_YOUR ASSIGNMENT_
The whole listing, pictures aside, should be reproduced exactly.

_DATA SEGMENT_

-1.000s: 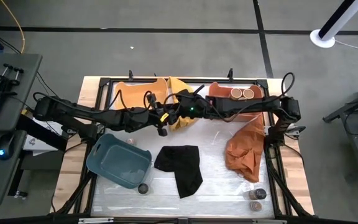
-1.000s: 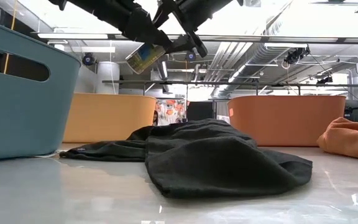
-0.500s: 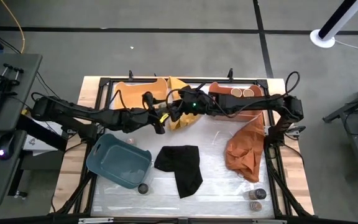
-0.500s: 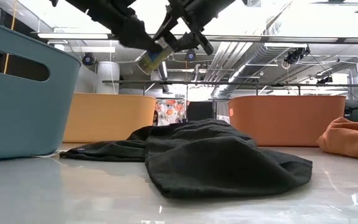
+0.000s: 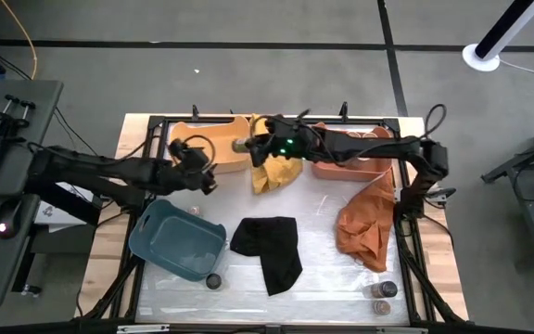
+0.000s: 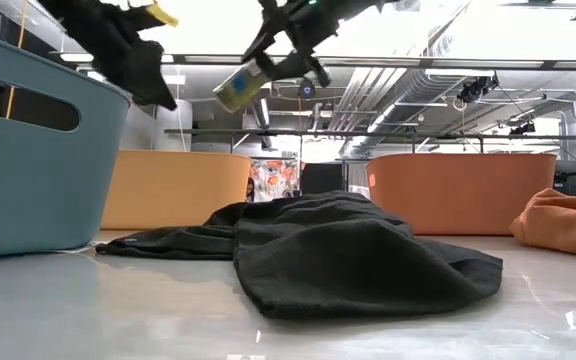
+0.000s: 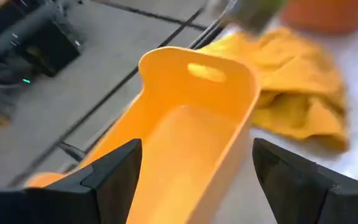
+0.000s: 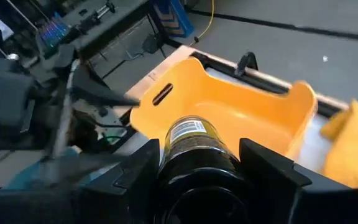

_EXPECTED OUTPUT_
-1.000s: 
-1.000s: 
-0.500s: 
-0.500s: 
+0.000s: 
+0.000s: 
+0.000s: 
+0.000s: 

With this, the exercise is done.